Viajar es encontrarse con la paz que habita dentro, es descubrir la grandeza de las cosas diminutas y la perfección en lo cotidiano. Viajar es, también, apreciar el día a día, disfrutar de tu lugar de origen con ojos nuevos y con la esperanza renaciendo.



He recorrido las ruinas del Imperio Jemer, me he sorprendido al encontrar la Torre Eiffel, me he perdido por playas paradisíacas, he visitado monasterios budistas y he paseado por los pasillos del Vaticano. He subido a lomos de un elefante al amanecer, he hablado con gurús y con soldados alemanes. He bailado samba en las playas de Brasil y he reflexionado en campos de concentración.

Viajar me ha permitido conocer el lado perverso del ser humano. Tras ver ciudades reconstruidas después de un bombardeo, países con minas antipersonas, mutilados pidiendo en la calle o la pobreza más extrema tras una guerra civil me he preguntado ¿dónde está la humanidad? ¿dónde queda?

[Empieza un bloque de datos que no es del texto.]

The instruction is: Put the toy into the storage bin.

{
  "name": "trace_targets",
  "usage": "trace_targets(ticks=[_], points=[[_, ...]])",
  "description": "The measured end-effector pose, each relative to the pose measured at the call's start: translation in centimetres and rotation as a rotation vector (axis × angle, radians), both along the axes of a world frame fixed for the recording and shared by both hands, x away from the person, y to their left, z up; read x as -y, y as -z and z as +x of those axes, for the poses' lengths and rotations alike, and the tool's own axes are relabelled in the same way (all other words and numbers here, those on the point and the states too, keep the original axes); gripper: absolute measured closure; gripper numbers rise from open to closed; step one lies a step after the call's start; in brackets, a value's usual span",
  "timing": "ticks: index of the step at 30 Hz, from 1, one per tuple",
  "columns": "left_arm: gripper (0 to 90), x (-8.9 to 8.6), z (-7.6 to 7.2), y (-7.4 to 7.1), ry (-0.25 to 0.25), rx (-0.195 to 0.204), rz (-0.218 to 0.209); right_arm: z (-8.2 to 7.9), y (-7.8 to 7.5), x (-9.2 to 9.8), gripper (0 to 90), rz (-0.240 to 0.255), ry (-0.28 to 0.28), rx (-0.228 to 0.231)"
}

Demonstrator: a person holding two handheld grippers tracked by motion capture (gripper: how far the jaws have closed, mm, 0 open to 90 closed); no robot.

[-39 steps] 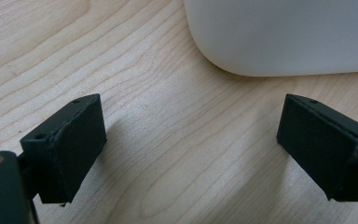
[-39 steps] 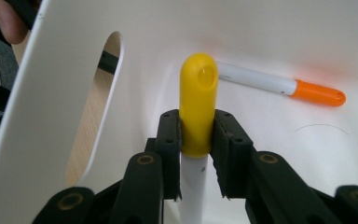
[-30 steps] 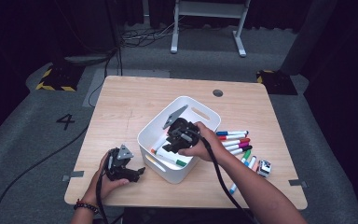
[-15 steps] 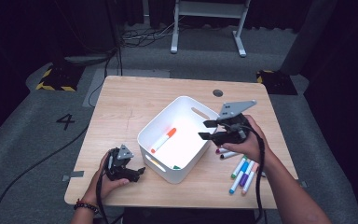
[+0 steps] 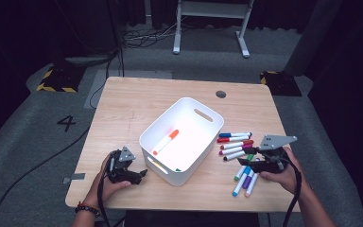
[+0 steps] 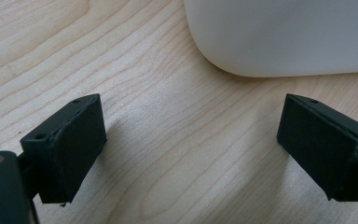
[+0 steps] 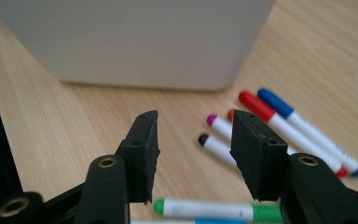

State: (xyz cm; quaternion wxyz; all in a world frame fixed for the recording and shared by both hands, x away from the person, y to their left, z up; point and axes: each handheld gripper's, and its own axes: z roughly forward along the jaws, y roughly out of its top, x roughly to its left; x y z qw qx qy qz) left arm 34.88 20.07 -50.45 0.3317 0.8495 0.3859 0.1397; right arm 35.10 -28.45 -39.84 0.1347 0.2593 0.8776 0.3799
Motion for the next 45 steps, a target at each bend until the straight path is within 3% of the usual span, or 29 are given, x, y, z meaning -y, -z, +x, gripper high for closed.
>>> trace_targets(ticks=[6,17,22,30,32,38,42,45], points=[[8.0,0.0,0.0,0.0,-0.003,0.000,-0.002,-2.1,3.4,1.8,50.4,-0.012,-0.004,-0.040],[8.0,0.0,0.0,0.0,-0.001,0.000,-0.001,-3.5,6.9,0.6,49.4,-0.067,-0.067,-0.088],[8.0,0.0,0.0,0.0,-0.002,-0.004,0.000,-3.5,7.5,0.0,49.8,-0.087,-0.078,-0.090],[8.0,0.0,0.0,0.0,-0.004,0.000,-0.001,-3.0,8.0,0.0,48.4,-0.036,-0.065,-0.087],[8.0,0.0,0.0,0.0,-0.001,0.000,-0.001,-2.9,7.9,-0.2,47.4,-0.044,-0.068,-0.078],[8.0,0.0,0.0,0.0,-0.003,0.000,-0.001,-3.6,7.2,0.6,44.9,-0.017,-0.077,-0.046],[8.0,0.0,0.0,0.0,0.002,0.004,0.001,-3.8,8.0,0.2,42.3,-0.080,-0.097,-0.044],[8.0,0.0,0.0,0.0,0.000,0.000,0.000,-3.7,8.3,-0.4,44.1,-0.094,-0.117,-0.055]])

Pero en los pocos segundos que esa pregunta ha rondado mi cabeza he descubierto manos solidarias, personas trabajando por el bien común de una comunidad o de un país sin recibir a cambio más que sonrisas, he visto niños huérfanos retomando su vida y saliendo de la calle ayudados por desconocidos. He mirado a mi alrededor y me he topado con personas reales, cercanas, amables, dispuestas a ayudar bajo cualquier pretexto.

Viajar me ha llenado de esperanza y ha hecho cierta la frase “Una bomba hace más ruido que una caricia, pero por cada bomba que destruya hay millones de caricias que alimentan a la vida”.




Alimentemos nuestra vida viajando, disfrutemos de cada sorbo de felicidad y de cada reflexión que el viaje nos ponga en el camino. Vivamos apreciando lo que tenemos y huyamos del temor a los demás. Así y sólo así apreciaremos, desde el interior, la humanidad que el mundo nos brinda.